I'm using FlatBuffers (C++) to store metadata information about a file. This includes EXIF, IPTC, GPS and various other metadata values.
In my current schema, I have a fairly normalized definition whereby each of the groups listed above has its own table. The root table just includes properties for each sub-table.
Basic Example:
table GPSProperties {
latitude:double;
longitude:double;
}
table ContactProperties {
name:string;
email:string;
}
table EXIFProperties {
camera:string;
lens:string;
gps:GPSProperties;
}
table IPTCProperties {
city:string;
country:string;
contact:ContactProperties;
}
table Registry {
exifProperties:EXIFProperties;
iptcProperties:IPTCProperties;
}
root_type Registry;
This works, but the nesting restrictions when building a buffer are starting to make the code pretty messy. As well, breaking up the properties into separate tables is only for clarity in the schema.
I'm considering just "flattening" the entire schema into a single table but I was wondering if there are any performance or memory implications of doing that. This single table could have a few hundred fields, though most would be empty.
Proposal:
table Registry {
exif_camera:string;
exif_lens:string;
exif_gps_latitude:double;
exif_gps_longitude:double;
iptc_city:string;
iptc_country:string;
iptc_contact_name:string;
iptc_contact_email:string;
}
root_type Registry;
Since properties that are either not set or set to their default value don't take up any memory, I'm inclined to believe that a flattened schema might not be a problem. But I'm not certain.
(Note that performance is my primary concern, followed closely by memory usage. The normalized schema is performing excellently, but I think a flattened schema would really help me clean up my codebase.)
Since most of your data is strings, the size and speed of both of these designs will be very similar, so you should probably choose based on what works better for you from a software engineering perspective.

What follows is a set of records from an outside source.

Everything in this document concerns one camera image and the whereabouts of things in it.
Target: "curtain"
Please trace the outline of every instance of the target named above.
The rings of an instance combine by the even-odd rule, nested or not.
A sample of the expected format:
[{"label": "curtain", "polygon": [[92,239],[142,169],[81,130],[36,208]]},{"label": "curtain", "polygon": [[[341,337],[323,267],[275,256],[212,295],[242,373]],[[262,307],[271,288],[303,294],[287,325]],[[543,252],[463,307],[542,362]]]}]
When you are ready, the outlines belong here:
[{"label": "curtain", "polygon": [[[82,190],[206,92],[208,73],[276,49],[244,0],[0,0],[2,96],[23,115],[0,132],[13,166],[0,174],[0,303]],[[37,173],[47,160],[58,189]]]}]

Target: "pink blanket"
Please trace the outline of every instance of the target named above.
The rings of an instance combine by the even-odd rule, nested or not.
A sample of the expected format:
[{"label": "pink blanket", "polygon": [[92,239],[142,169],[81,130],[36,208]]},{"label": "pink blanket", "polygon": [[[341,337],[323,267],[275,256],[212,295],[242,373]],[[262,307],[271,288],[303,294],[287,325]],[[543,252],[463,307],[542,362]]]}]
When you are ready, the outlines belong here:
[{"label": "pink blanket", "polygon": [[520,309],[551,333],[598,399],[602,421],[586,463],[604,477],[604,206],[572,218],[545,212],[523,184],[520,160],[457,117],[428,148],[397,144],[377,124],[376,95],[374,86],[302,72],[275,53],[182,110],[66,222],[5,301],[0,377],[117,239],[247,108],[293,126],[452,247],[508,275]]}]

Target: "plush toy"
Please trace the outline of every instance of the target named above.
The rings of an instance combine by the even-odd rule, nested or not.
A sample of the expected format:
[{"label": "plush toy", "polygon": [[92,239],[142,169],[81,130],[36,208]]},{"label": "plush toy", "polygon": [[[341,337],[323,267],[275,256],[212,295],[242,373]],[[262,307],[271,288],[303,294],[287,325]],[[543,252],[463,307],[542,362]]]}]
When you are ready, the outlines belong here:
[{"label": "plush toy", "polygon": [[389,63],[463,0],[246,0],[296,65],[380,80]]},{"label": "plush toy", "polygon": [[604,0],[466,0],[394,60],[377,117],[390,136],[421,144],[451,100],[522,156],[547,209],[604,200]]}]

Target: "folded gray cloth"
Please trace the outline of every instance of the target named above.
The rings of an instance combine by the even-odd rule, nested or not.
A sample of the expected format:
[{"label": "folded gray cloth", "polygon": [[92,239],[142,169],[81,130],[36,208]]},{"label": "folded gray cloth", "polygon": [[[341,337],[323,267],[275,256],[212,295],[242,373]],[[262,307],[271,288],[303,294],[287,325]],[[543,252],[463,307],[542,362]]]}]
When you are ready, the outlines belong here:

That said, the flat version will likely be slightly more efficient in size (less vtables) and certainly will be faster to access (though again, that is marginal given that it is mostly string data).
The only way in which the flat version could be less efficient is if you were to store a lot of them in one buffer, where which fields are set varies wildly between each table. Then the non-flat version may generate more vtable sharing.
In the non-flat version, tables like GPSProperties
could be a struct
if the fields are unlikely to ever change, which would be more efficient.